• **Problem statement**
Every line with the word "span" in it should be extracted from the data that follows.

** Opening Recorded information block **

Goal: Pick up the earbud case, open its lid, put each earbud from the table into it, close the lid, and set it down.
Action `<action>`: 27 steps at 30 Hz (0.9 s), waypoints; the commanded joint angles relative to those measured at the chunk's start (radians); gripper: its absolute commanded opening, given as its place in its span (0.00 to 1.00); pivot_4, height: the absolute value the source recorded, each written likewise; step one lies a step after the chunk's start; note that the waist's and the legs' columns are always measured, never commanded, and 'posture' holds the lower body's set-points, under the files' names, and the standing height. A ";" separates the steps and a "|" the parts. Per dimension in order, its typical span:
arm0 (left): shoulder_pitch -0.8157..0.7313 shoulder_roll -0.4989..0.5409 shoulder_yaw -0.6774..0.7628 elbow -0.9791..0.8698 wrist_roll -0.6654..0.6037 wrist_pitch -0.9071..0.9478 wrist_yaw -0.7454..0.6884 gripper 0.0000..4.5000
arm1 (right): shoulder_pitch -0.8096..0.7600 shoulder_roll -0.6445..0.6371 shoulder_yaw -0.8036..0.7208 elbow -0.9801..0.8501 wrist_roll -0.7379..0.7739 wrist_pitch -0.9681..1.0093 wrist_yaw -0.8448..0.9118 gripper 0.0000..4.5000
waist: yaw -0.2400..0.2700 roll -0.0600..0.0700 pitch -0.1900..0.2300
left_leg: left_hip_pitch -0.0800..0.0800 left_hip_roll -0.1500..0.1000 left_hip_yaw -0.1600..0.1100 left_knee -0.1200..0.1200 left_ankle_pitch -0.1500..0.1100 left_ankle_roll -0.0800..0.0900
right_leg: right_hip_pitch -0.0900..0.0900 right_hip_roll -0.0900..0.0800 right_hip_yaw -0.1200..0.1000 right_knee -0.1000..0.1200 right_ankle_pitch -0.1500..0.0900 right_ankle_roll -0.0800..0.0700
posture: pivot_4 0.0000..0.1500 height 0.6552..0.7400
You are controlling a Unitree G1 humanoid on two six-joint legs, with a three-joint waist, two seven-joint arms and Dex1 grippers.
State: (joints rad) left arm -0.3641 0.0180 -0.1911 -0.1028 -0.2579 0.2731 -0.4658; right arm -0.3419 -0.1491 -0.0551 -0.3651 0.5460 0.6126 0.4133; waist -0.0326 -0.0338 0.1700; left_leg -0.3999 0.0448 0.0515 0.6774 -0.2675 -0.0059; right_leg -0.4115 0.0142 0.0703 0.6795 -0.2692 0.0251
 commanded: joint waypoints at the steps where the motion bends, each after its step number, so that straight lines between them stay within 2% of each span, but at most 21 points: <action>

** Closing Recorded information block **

• **Answer to this exercise**
Action `<action>`: 27 steps at 30 Hz (0.9 s), waypoints; the commanded joint angles relative to those measured at the chunk's start (radians); gripper: its absolute commanded opening, given as its place in its span (0.00 to 1.00); pivot_4, height: the absolute value the source recorded, each written likewise; step one lies a step after the chunk's start; note that the waist's and the legs' columns are always measured, never commanded, and 'posture' holds the lower body's set-points, under the files' names, and the standing height. A ";" separates the steps and a "|" the parts. Per dimension in order, its typical span:
 commanded: joint waypoints at the steps where the motion bends, each after its step number, so that straight lines between them stay within 2% of each span, but at most 21 points: <action>

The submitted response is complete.